** Data segment follows **
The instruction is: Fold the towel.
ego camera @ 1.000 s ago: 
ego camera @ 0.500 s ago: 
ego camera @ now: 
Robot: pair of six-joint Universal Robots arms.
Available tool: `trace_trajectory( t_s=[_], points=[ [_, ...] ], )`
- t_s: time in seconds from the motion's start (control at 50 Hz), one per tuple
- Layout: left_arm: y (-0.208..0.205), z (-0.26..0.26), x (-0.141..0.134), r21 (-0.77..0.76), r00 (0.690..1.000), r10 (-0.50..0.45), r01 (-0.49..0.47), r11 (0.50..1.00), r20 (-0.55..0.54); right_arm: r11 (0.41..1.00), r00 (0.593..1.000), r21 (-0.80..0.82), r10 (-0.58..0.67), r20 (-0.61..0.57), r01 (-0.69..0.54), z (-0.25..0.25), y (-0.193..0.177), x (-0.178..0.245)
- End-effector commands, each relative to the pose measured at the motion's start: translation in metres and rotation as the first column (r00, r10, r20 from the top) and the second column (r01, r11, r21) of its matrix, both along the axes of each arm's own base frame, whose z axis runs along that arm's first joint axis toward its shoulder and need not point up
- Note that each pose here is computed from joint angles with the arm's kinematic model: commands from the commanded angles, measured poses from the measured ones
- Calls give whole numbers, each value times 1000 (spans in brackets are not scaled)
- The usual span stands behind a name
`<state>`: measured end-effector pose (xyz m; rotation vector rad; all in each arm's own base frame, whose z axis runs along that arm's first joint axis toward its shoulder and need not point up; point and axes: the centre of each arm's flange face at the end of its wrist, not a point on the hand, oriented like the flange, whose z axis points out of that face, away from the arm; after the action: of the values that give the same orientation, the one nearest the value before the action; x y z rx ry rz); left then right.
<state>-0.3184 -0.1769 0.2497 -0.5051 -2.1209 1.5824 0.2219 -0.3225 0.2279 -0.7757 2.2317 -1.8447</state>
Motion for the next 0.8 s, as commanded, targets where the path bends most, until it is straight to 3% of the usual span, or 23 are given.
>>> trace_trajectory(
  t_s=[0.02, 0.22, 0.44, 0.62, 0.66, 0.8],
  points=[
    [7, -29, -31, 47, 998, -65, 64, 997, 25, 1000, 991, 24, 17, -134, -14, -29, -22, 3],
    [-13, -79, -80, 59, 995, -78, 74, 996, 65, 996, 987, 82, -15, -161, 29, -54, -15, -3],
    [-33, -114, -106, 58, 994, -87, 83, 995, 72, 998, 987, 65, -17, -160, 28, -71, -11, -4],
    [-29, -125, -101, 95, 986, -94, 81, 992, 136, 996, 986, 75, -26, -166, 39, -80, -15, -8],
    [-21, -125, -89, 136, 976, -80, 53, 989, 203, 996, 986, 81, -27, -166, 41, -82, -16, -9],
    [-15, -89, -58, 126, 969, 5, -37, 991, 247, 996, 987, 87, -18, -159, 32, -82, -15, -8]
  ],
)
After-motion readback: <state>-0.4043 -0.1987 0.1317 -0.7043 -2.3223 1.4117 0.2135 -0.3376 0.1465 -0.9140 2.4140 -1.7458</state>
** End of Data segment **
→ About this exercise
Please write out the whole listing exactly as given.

→ Task output
The instruction is: Fold the towel.
ego camera @ 1.000 s ago: 
ego camera @ 0.500 s ago: 
ego camera @ now: 
Robot: pair of six-joint Universal Robots arms.
Available tool: `trace_trajectory( t_s=[_], points=[ [_, ...] ], )`
- t_s: time in seconds from the motion's start (control at 50 Hz), one per tuple
- Layout: left_arm: y (-0.208..0.205), z (-0.26..0.26), x (-0.141..0.134), r21 (-0.77..0.76), r00 (0.690..1.000), r10 (-0.50..0.45), r01 (-0.49..0.47), r11 (0.50..1.00), r20 (-0.55..0.54); right_arm: r11 (0.41..1.00), r00 (0.593..1.000), r21 (-0.80..0.82), r10 (-0.58..0.67), r20 (-0.61..0.57), r01 (-0.69..0.54), z (-0.25..0.25), y (-0.193..0.177), x (-0.178..0.245)
- End-effector commands, each relative to the pose measured at the motion's start: translation in metres and rotation as the first column (r00, r10, r20 from the top) and the second column (r01, r11, r21) of its matrix, both along the axes of each arm's own base frame, whose z axis runs along that arm's first joint axis toward its shoulder and need not point up
- Note that each pose here is computed from joint angles with the arm's kinematic model: commands from the commanded angles, measured poses from the measured ones
- Calls give whole numbers, each value times 1000 (spans in brackets are not scaled)
- The usual span stands behind a name
`<state>`: measured end-effector pose (xyz m; rotation vector rad; all in each arm's own base frame, whose z axis runs along that arm's first joint axis toward its shoulder and need not point up; point and axes: the centre of each arm's flange face at the end of its wrist, not a point on the hand, oriented like the flange, whose z axis points out of that face, away from the arm; after the action: of the values that give the same orientation, the one nearest the value before the action; x y z rx ry rz); left then right.
<state>-0.3184 -0.1769 0.2497 -0.5051 -2.1209 1.5824 0.2219 -0.3225 0.2279 -0.7757 2.2317 -1.8447</state>
Motion for the next 0.8 s, as commanded, targets where the path bends most, until it is straight to 3% of the usual span, or 23 are given.
>>> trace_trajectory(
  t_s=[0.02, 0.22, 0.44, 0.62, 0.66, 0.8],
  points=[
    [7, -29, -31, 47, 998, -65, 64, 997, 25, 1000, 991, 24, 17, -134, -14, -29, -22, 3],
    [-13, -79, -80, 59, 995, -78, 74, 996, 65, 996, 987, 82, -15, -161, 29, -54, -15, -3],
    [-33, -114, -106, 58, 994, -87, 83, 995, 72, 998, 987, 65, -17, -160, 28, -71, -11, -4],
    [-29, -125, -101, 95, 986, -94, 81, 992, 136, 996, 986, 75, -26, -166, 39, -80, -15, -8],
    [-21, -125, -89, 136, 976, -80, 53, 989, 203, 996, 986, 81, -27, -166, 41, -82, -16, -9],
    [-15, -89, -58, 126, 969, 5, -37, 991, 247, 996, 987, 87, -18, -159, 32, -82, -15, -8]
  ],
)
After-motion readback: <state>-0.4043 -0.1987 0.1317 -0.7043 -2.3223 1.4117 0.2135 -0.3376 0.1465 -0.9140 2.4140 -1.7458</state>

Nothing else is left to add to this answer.